Torvald is a tragic hero, because at the beginning, he had been a positive character, and by the end of the play, he rapidly went down the ranks to become the villain. The sudden changes in fortunes of Torvald make him appeal for sympathy from the audience after his wife left (Unwin, and Ibsen 25). Torvald is a tragic hero, because he goes from prosperity to adversity, from being a highly payed manager to losing his wife. Torvald was averagely good and treated his wife well, but the sudden mistake of abandoning the wife in the time of need spoils the previous good character, and he eventually suffers.
The main characteristics of the middle class that the author portrays include manipulation, selfishness, and arrogance. The middle class is arrogant; it is proved by Krogstad when he does not listen to Nora’s plea not to disclose the secret of the loan to her husband. Krogstad also shows manipulation when he uses the fact that he controls Nora to convince her husband to retain his position or else he would reveal the secret (Unwin, and Ibsen 45). When Torvald becomes a manager, he exhibits selfishness when confronting Nora after discovering the existence of the loan and does not take into consideration the purpose of the loan. Nora took the loan to help Torvald, but despite her efforts, her husbad threatened to leave her.
Nora is a typical trophy wife. The author of the play starts by describing how she was always under her husband and followed the rules set by him. Nora did not have a job or anything else except for her beauty and attractiveness. Her husband also took her for granted, and he proves it when he threatens to leave Nora proving he did not love her enough to be there for her in time of need (Unwin, and Ibsen 54). All the above factors show that Nora was under control, and she was just a symbol for her husband.

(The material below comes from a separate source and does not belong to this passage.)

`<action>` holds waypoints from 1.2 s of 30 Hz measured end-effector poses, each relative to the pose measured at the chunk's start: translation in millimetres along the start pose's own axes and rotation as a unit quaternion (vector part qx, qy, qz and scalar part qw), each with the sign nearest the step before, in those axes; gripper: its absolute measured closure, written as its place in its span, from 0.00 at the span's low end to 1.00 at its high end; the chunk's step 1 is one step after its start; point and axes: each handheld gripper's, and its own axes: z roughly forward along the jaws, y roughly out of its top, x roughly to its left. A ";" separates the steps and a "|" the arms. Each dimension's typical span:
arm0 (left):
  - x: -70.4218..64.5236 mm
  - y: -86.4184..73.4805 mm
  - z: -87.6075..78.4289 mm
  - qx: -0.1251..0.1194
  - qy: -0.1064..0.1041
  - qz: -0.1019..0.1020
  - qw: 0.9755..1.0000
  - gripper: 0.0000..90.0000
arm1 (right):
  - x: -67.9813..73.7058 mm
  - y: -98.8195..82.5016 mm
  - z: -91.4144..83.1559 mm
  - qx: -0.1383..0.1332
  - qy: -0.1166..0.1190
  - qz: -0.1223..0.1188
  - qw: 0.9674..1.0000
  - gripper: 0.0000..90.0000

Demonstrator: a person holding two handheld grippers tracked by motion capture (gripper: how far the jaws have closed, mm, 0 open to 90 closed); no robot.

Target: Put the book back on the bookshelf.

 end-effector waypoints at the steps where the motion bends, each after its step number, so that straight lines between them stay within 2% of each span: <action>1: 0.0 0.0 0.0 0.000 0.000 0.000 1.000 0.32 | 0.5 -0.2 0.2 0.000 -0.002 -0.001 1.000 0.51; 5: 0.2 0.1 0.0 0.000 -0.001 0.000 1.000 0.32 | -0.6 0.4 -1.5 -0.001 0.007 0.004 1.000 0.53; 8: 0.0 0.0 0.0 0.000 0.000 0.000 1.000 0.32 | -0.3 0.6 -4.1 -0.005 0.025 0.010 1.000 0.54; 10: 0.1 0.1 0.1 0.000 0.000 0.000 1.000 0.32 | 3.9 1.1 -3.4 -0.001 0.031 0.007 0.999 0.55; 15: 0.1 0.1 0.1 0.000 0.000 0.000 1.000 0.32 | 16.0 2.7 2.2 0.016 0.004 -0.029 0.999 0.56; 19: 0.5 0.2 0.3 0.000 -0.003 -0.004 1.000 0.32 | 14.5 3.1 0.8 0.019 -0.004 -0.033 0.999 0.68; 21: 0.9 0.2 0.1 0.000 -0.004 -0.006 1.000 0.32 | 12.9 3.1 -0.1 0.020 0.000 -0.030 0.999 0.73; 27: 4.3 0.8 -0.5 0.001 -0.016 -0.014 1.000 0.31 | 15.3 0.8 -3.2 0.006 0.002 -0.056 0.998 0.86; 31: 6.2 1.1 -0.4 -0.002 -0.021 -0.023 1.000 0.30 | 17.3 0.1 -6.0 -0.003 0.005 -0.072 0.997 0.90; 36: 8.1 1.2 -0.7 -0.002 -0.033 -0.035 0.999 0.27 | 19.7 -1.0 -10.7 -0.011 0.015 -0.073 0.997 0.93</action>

A Doll’s House is a relevant literary work in the contemporary world, because it portrays the current issues faced by families, the existing manipulation, and the difference between the working middle class and the poor. Family issues arise where women do not have great value in the society, and their husbands control them without a choice. Women in the current families, especially in undeveloped countries do not have basic rights, and many regard them as a burden to the family. Manipulation is portrayed when Krogstad plans to retain his position by using the advantage he has over Nora due to her loan (Unwin, and Ibsen 22). The same manipulation exists in the political platform where politicians want to retain power through manipulation. Lastly, the play outlines the characteristics of the middle class people who show their arrogance and selfishness due to high pay and their professional jobs.